───── Available data

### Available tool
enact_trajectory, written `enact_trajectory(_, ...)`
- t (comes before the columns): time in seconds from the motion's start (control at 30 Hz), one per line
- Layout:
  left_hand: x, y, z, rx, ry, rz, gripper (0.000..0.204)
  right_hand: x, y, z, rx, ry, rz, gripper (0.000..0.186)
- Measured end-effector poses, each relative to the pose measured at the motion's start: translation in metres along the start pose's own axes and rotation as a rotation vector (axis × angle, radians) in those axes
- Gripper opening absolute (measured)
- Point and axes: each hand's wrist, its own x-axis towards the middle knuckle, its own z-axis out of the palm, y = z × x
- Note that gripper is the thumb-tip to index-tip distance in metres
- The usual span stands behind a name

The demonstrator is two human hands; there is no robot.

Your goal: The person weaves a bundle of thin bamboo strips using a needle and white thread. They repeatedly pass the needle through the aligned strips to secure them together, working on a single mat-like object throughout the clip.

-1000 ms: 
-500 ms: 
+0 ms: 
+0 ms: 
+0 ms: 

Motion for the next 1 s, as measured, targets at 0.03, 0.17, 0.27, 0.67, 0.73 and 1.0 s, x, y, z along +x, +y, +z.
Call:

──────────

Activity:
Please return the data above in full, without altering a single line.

Solution:
### Available tool
enact_trajectory, written `enact_trajectory(_, ...)`
- t (comes before the columns): time in seconds from the motion's start (control at 30 Hz), one per line
- Layout:
  left_hand: x, y, z, rx, ry, rz, gripper (0.000..0.204)
  right_hand: x, y, z, rx, ry, rz, gripper (0.000..0.186)
- Measured end-effector poses, each relative to the pose measured at the motion's start: translation in metres along the start pose's own axes and rotation as a rotation vector (axis × angle, radians) in those axes
- Gripper opening absolute (measured)
- Point and axes: each hand's wrist, its own x-axis towards the middle knuckle, its own z-axis out of the palm, y = z × x
- Note that gripper is the thumb-tip to index-tip distance in metres
- The usual span stands behind a name

The demonstrator is two human hands; there is no robot.

Your goal: The person weaves a bundle of thin bamboo strips using a needle and white thread. They repeatedly pass the needle through the aligned strips to secure them together, working on a single mat-like object throughout the clip.

-1000 ms: 
-500 ms: 
+0 ms: 
+0 ms: 
+0 ms: 

Motion for the next 1 s, as measured, targets at 0.03, 0.17, 0.27, 0.67, 0.73 and 1.0 s, x, y, z along +x, +y, +z.
Call:

Besides the given answer, there is nothing more to add.